» **WORK ITEM**
From the listing below, copy out every line where the word "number" appears.

» **SUPPLIED INFORMATION**
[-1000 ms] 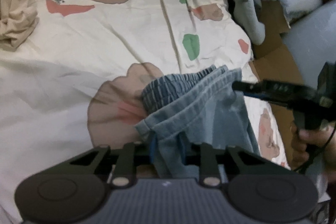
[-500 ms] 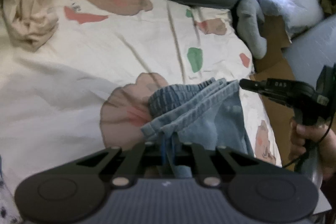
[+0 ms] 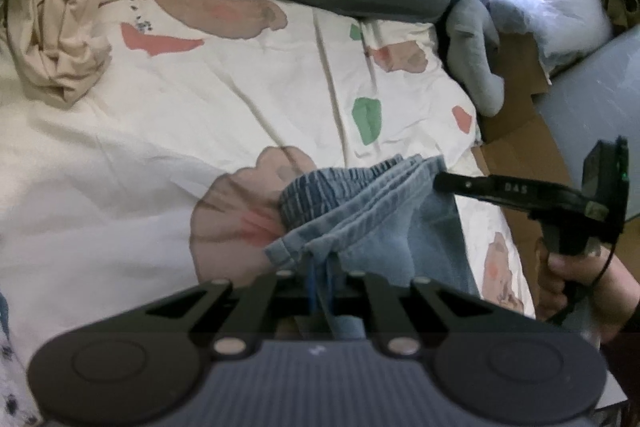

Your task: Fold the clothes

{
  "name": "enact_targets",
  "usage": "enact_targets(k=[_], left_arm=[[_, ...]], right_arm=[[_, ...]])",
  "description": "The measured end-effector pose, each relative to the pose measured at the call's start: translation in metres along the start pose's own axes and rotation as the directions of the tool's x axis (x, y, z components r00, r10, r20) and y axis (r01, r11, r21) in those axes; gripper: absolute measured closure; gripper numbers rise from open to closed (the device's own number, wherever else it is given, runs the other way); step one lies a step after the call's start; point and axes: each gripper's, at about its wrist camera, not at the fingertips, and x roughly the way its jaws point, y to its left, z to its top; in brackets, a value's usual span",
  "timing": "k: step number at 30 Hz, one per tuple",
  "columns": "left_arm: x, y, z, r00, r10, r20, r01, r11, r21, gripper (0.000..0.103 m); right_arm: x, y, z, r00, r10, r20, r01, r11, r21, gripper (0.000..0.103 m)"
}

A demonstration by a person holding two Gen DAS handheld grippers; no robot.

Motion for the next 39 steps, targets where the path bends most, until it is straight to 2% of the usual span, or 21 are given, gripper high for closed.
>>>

» **FINAL ANSWER**
  "description": "The measured end-effector pose, each relative to the pose measured at the call's start: translation in metres along the start pose's own axes and rotation as the directions of the tool's x axis (x, y, z components r00, r10, r20) and y axis (r01, r11, r21) in those axes; gripper: absolute measured closure; gripper numbers rise from open to closed (the device's own number, wherever else it is given, runs the other way); step one lies a step after the call's start; point and axes: each gripper's, at about its wrist camera, not at the fingertips, and x roughly the way its jaws point, y to its left, z to its top; in brackets, a value's usual span",
  "timing": "k: step number at 30 Hz, one per tuple",

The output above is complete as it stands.